The unexpected benefit of Evernote.com

That’s unexpected as in who ever goes to Evernote.com? Evernote is a service and a whole series of applications so no matter what your device, you can have an Evernote app on it. Write a note on your iPhone and it’s there on your Mac or on that PC in the library you’re passing, if you want it to be.

It used to feel as if the company did all these apps and somehow still expected that people would use its website first. They may have had a point all along. Local apps are handier because they’re quicker, in theory: you have all the Evernote gubbins with you so the only thing you’re downloading is your own note data. And often you have that note data right there on the device.

Yet I’ve been forced to use Evernote.com for the last few days while my iMac has been off being looked at and seen to. (Apple did a recall on certain models because of some hard drive problem. Mine qualified, I’ve let them take it away and tend to it.) I’ve been working on an old MacBook Pro and while for the most part it’s been fine, one area it’s fallen down on is Evernote.

I’m not sure why but I have the latest version of Evernote for Mac and it won’t load on this MacBook. Something somewhere is too old or too new, I don’t know which and I’ve not poked about under the hood. I needed a particular note and I needed it right then so when the Evernote app crashed, I just went to Evernote.com and got it from there.

I also got the hassle of having to log in to the site: not only do you need to log in – for which I use 1Password so that’s quite a simple and quick job that doesn’t involve me having to remember the actual password – but you also have to wait.

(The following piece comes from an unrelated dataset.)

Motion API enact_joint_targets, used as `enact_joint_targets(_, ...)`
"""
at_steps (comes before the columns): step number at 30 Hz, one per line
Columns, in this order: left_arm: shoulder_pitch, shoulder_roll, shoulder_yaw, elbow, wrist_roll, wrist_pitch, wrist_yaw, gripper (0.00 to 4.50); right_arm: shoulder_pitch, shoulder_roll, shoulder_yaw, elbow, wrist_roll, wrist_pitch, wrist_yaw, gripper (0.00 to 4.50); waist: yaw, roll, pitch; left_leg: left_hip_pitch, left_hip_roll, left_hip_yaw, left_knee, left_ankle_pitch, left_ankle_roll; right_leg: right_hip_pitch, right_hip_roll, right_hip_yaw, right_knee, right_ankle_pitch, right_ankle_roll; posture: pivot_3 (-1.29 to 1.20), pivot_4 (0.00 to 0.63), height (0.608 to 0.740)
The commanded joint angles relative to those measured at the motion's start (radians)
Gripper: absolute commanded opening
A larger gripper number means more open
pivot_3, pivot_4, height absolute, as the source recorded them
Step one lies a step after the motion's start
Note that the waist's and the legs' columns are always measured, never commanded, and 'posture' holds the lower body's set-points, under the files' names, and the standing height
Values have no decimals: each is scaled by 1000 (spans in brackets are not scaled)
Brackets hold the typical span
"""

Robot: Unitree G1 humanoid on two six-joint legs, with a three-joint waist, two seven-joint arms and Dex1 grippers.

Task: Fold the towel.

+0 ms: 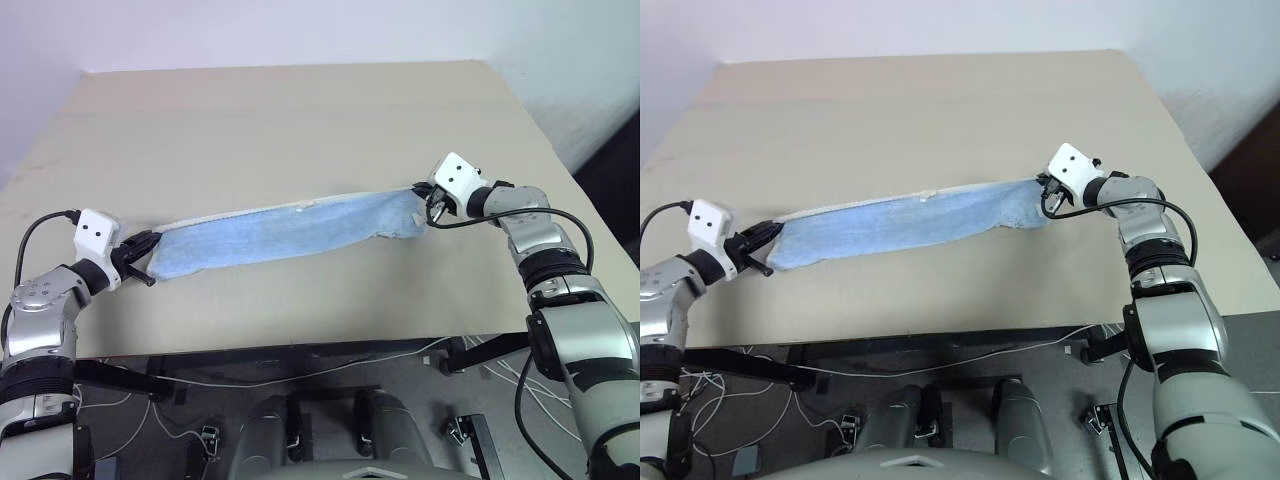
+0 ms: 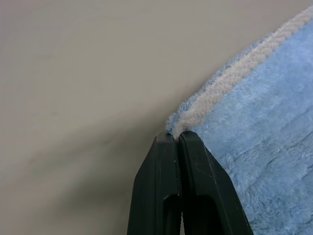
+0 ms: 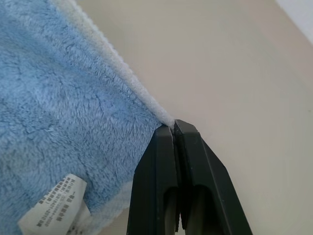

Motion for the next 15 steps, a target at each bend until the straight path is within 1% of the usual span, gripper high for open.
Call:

Evernote texts you a six-digit number and if you don’t enter that correctly, something blows up somewhere.

It’s a good and secure feature, it’s a reason why you can read your Evernote notes on that passing library PC without being worried anyone else can. It’s also just a chore when you have to do it several times a day.

But I did it several times a day because I ended up staying in Evernote.com. And I stayed in it because it’s rather gorgeous. Here’s what it looks like on Evernote.com when you start to write a new note.

Evernote screengrab

I used it out of necessity and yet now I just like using it.

Evernote radically changing its web version

Even Evernote users forget this: there is a version of it that runs on the web. We forget it because we’re forever in the PC, Mac, iPhone or Android client editions and have rarely any need to go to evernote.com. But we can and it has always seemed as if the Evernote company believed we did. Suddenly, though, there is a reason to.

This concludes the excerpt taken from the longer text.